__Requirement__: Write out once more the lines running from the top of the entries below to the line with "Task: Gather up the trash", both ends included.

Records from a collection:
[Start of section]

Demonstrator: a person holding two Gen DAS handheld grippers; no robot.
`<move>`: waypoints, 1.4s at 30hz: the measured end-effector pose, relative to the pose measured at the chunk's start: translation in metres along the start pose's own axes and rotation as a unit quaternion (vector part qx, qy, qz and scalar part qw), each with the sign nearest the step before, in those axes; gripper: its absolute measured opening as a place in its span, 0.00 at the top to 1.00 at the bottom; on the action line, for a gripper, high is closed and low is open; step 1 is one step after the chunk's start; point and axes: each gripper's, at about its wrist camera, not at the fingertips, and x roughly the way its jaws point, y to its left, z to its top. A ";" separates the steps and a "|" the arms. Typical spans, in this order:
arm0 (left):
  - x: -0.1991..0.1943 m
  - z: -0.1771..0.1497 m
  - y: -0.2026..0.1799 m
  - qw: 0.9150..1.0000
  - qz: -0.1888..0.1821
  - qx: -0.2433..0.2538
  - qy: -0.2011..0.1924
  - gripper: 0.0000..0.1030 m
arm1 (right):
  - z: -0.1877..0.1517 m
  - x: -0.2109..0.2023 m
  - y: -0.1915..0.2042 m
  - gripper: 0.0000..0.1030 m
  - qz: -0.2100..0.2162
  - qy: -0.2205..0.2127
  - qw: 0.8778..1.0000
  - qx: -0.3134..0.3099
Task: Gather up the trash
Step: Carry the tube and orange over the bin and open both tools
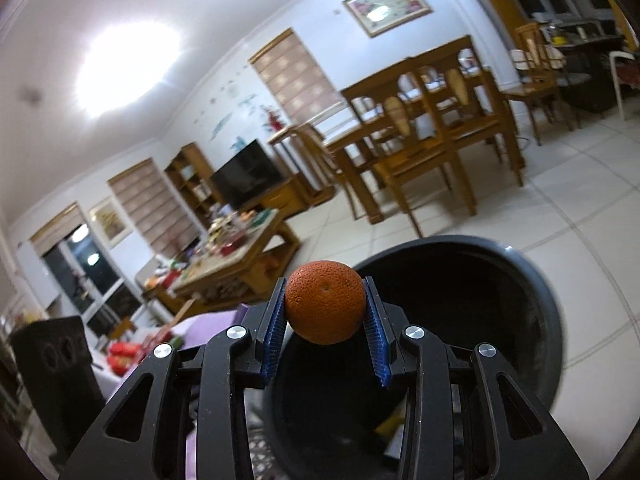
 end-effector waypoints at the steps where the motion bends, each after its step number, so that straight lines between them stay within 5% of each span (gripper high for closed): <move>1: 0.009 -0.001 -0.003 1.000 0.000 -0.002 0.009 0.76 | 0.002 0.000 -0.008 0.64 -0.005 -0.001 1.000 0.003; 14: 0.068 -0.002 0.002 0.995 0.014 -0.028 0.096 0.76 | -0.007 0.057 -0.048 0.64 -0.049 0.067 0.996 0.014; 33: 0.081 -0.005 -0.013 0.992 0.026 0.004 0.127 0.76 | -0.019 0.088 -0.046 0.64 -0.106 0.144 0.984 -0.009; 42: 0.081 -0.005 -0.017 0.992 0.019 0.017 0.124 0.75 | -0.019 0.088 -0.048 0.63 -0.097 0.135 0.986 -0.009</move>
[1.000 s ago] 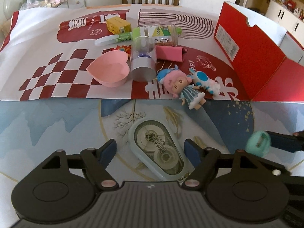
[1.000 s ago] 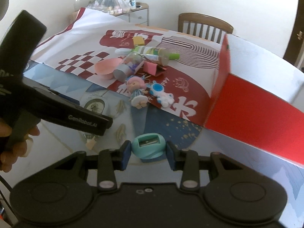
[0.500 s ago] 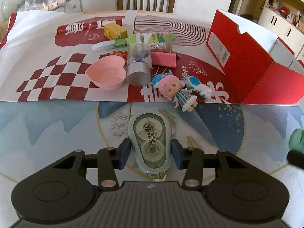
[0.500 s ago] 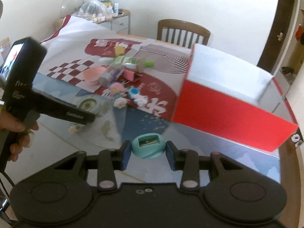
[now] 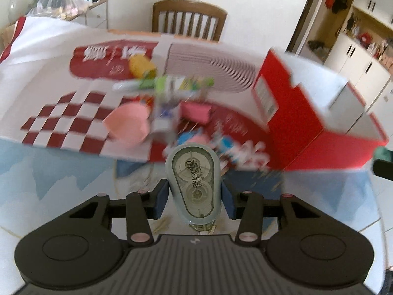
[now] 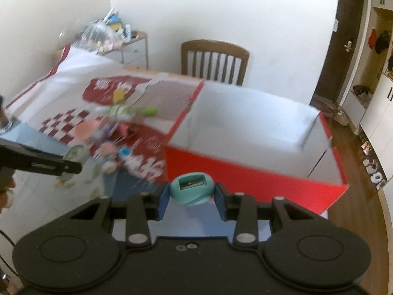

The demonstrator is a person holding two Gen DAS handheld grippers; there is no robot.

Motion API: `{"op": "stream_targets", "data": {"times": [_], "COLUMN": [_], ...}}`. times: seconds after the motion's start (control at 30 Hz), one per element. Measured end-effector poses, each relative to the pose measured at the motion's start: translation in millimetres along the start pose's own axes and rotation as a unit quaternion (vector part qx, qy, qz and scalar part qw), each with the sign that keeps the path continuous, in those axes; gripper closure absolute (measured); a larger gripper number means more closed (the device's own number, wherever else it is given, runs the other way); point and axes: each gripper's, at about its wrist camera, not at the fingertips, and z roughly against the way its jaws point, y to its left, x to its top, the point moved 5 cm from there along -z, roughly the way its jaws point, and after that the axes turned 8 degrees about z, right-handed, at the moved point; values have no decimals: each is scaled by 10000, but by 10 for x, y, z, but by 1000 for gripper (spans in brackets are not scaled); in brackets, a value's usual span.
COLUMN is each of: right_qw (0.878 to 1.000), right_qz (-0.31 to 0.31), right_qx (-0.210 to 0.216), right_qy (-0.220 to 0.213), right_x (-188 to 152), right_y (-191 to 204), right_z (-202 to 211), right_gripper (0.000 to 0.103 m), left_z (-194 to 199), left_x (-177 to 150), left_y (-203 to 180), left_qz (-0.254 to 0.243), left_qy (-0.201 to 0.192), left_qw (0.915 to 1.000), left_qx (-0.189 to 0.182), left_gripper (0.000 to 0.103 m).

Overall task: Organize rigid objects
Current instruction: 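Carry both items into the shoebox and open both tools to release them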

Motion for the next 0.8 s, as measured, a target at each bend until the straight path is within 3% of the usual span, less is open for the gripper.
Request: {"op": "stream_targets", "data": {"times": [0.2, 0.37, 0.53, 0.8], "right_qw": [9998, 9999, 9991, 9952], "right_qz": [-61, -81, -218, -91], "right_qx": [-113, -88, 24, 370], "right_qy": [-152, -3, 350, 897], "right_x": [207, 230, 182, 111], "right_y": [-519, -872, -1231, -1430], "right_z": [-123, -390, -713, -1134], "right_gripper": [65, 65, 65, 65], "left_z": [83, 5, -336, -1097], "left_x": [358, 596, 769, 875], "left_y": [-557, -1069, -1655, -2439], "left_qz": [-286, -534, -892, -1346], "left_qy": [-245, -211, 254, 729], "left_qw": [9988, 9969, 9928, 9860], "left_qx": [-309, -544, -756, -667], "left_gripper": [57, 57, 57, 57]}}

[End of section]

__Exercise answer__:
Demonstrator: a person holding two Gen DAS handheld grippers; no robot.
`<move>`: waypoints, 1.4s at 30hz: the measured end-effector pose, relative to the pose measured at the chunk's start: translation in metres along the start pose's own axes and rotation as a unit quaternion (vector part qx, qy, qz and scalar part qw), each with the sign nearest the step before, in those axes; gripper: its absolute measured opening as a place in its span, 0.00 at the top to 1.00 at the bottom; on the action line, for a gripper, high is closed and low is open; step 1 is one step after the chunk's start; point and axes: each gripper's, at about its wrist camera, not at the fingertips, and x roughly the way its jaws point, y to its left, z to its top. A ";" separates the steps and a "|" the arms. Typical spans, in this order:
arm0 (left):
  - x: -0.1991..0.1943 m
  - z: -0.1771..0.1497 m
  - y: -0.2026..0.1799 m
  - qw: 0.9150..1.0000
  - qz: -0.1888..0.1821
  - qx: -0.2433..0.2538
  - qy: -0.2011..0.1924
  - gripper: 0.0000..0.1030 m
arm1 (right):
  - z: -0.1877..0.1517 m
  - x: -0.2109..0.2023 m
  - y: -0.1915..0.2042 m
  - gripper: 0.0000..0.1030 m
  - qz: -0.2100..0.2162
  - qy: -0.2205..0.2127
  - qw: 0.8778..1.0000
  - qx: -0.3134..0.3099
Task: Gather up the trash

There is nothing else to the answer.